◆ **THE TASK**:
Keep every line of the data below that has the string "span" and present those lines.

─── RECORDED DATA ───

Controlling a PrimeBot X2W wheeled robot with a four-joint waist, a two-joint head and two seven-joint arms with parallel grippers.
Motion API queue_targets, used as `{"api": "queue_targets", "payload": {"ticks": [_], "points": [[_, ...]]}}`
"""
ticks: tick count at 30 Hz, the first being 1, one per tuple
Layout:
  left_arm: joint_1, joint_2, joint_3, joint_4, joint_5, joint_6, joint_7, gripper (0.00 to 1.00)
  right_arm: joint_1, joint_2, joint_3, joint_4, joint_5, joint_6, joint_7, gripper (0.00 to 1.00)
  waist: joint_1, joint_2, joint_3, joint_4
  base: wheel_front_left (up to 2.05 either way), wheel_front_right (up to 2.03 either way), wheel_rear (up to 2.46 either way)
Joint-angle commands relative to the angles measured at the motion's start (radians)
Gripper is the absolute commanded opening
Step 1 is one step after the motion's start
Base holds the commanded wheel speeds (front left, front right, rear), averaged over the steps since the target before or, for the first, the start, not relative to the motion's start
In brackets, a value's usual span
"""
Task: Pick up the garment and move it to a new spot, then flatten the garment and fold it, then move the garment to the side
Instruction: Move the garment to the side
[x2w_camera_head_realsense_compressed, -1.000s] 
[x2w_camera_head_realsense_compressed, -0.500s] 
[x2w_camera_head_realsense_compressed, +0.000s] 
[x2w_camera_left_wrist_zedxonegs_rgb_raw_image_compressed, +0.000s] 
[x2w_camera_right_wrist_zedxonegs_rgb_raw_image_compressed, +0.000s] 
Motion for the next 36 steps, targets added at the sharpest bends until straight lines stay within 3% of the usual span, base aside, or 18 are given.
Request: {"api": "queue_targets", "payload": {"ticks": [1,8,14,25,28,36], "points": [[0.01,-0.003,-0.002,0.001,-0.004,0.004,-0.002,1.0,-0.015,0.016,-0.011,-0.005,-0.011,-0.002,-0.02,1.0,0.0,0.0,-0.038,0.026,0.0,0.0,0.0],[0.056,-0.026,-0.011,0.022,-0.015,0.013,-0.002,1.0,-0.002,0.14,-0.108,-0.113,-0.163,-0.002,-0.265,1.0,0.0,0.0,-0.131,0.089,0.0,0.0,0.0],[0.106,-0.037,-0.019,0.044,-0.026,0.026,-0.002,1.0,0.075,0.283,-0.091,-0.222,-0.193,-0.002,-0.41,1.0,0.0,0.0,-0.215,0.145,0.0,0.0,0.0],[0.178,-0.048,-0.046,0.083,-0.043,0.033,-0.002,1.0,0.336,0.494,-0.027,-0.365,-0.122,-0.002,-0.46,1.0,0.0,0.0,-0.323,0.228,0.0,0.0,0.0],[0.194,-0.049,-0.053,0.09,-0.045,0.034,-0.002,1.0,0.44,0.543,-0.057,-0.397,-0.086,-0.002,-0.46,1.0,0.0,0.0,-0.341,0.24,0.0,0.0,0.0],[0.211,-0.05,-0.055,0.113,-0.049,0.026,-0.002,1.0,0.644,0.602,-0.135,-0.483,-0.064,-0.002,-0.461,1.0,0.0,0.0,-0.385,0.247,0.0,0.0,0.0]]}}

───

◆ **ANSWER BOX**:
In brackets, a value's usual span
Motion for the next 36 steps, targets added at the sharpest bends until straight lines stay within 3% of the usual span, base aside, or 18 are given.

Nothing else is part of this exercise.